In this third part of the Thread in Python series, we will look at some aspects of multithreading. In fact, in fact, threads can be very different from each other and often recursion methods to create and manage them, such as for loops, can no longer be used. There are therefore tools that allow you to manage different threads like ThreadPoolExecutor. However, thread management remains a complex operation that, if not well managed, can lead to problems such as the Race Condition. In this article we will look at these two aspects in detail.
When threads begin to be many, an efficient way to manage them is the ThreadPoolExecutor. This interface belongs to the concurrent.futures module and is created as a context manager, using the with statement.
The previous program, including joins for all threads, can be transformed into the following.
print("Thread 1 started")
print("Thread 1 ended")
print("Thread 2 started")
print("Thread 2 ended")
with concurrent.futures.ThreadPoolExecutor(max_workers=2) as executor:
The result of the execution will be the same, only that the management of the different threads is performed within the ThreadPoolExecutor context manager, without having to define, either individually or within iterations, the call to the start() and join() functions.
Another concept related to threading is that of race conditions.
These particular conditions occur when two or more threads access a set of shared data or resources. If not well managed, a thread’s access and modification to these resources can lead to inconsistent results.
For simplicity of example, we will use shared variables as resources. In real cases, race conditions occur when multiple threads want to access the same data on a database.
To simulate in a certain way this condition, we will create a variable containing a value (shared resource) within an object of a FakeDatabase class, which simulates a database (very far from reality, but just a little imagination … 😉 ).
We will insert a starting value within this variable equal to 0. Then we will create three different threads that will have the task of increasing, each of them, this value of 1, accessing this hypothetical database. At the end of this operation (program) we should expect a value of 3 as a result.
Enter the following code
self.value = 0
def update(self, name):
print("Thread ", name , "is reading the DB value")
local_copy = self.value
local_copy += 1
self.value = local_copy
print("Thread ", name ,"has modified the DB value")
database = FakeDatabase()
with concurrent.futures.ThreadPoolExecutor(max_workers=3) as executor:
for index in range(3):
print("DB Value is ", database.value)
By executing the code, we will get:
As we can see the final value on the DB is 1. When in reality it should be 3, since the contribution of each thread is 1. But unfortunately each of them has acquired the initial value.
We therefore had a condition of race condition, in which the three threads worked in a competitive manner, with each having its own local version of the value read by the database (local_copy) acquired in a competitive (indeterminate) manner.

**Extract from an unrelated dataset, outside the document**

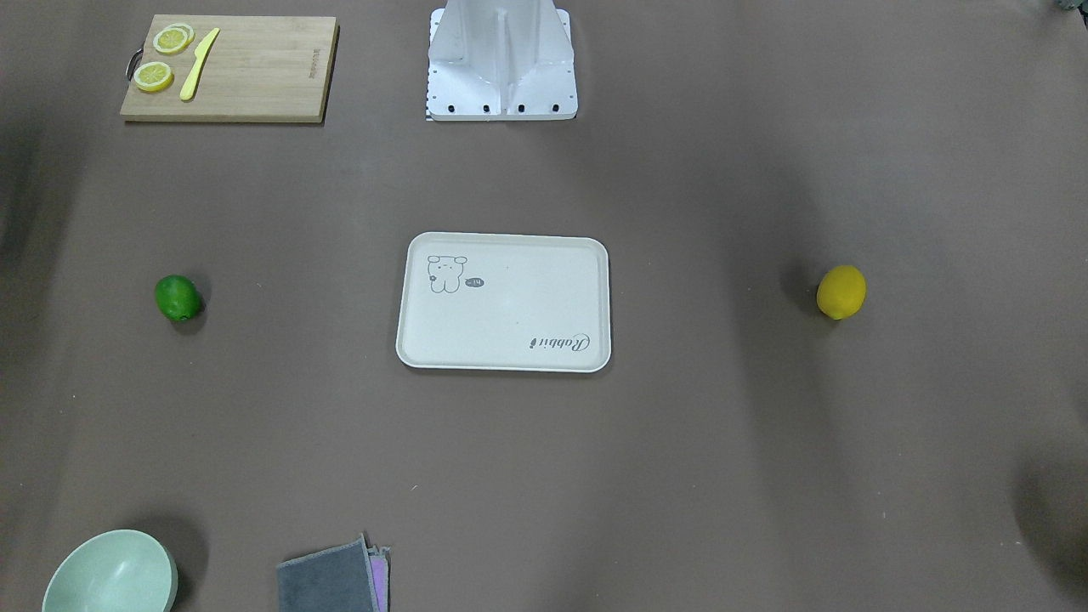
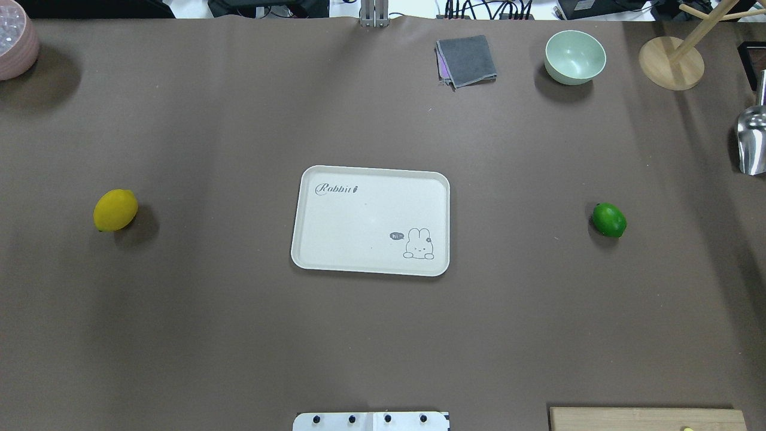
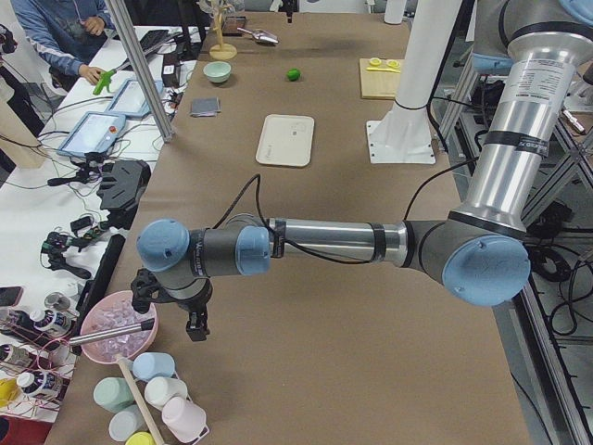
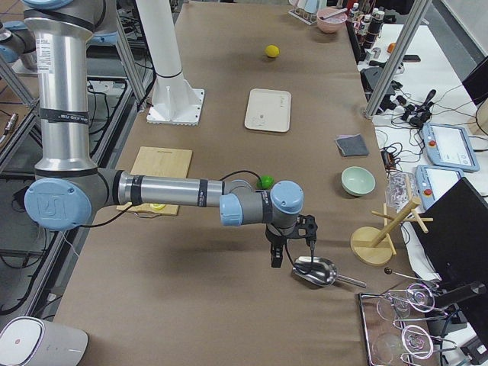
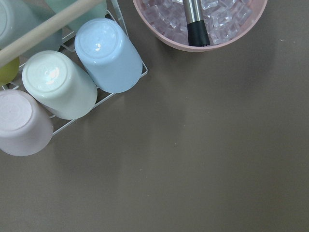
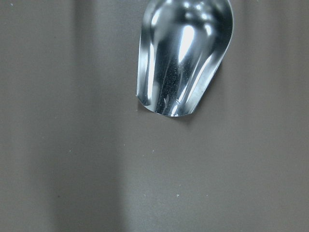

In our example, all three threads access the same initial value, without waiting for others to make their contribution. They will perform their operations independently locally (local_copy incremented by one). And then they will overwrite the value on the database.
As well as structured that the threads are 3 or one, it is practically the same thing.
In reality the cases are much more complex, and the evidence of race condition can assume the most varied forms, with consequences of anomalous behaviors and unexpected results.
In this third part we have seen the first cases of Multi threading with the introduction of the Race Condition problem and the ThreadPoolExecutor tool that allows to better manage multiple threads simultaneously. In the following part, we will explore Multi threading in other ways, such as the use of Lock in threads and the deadlock issue.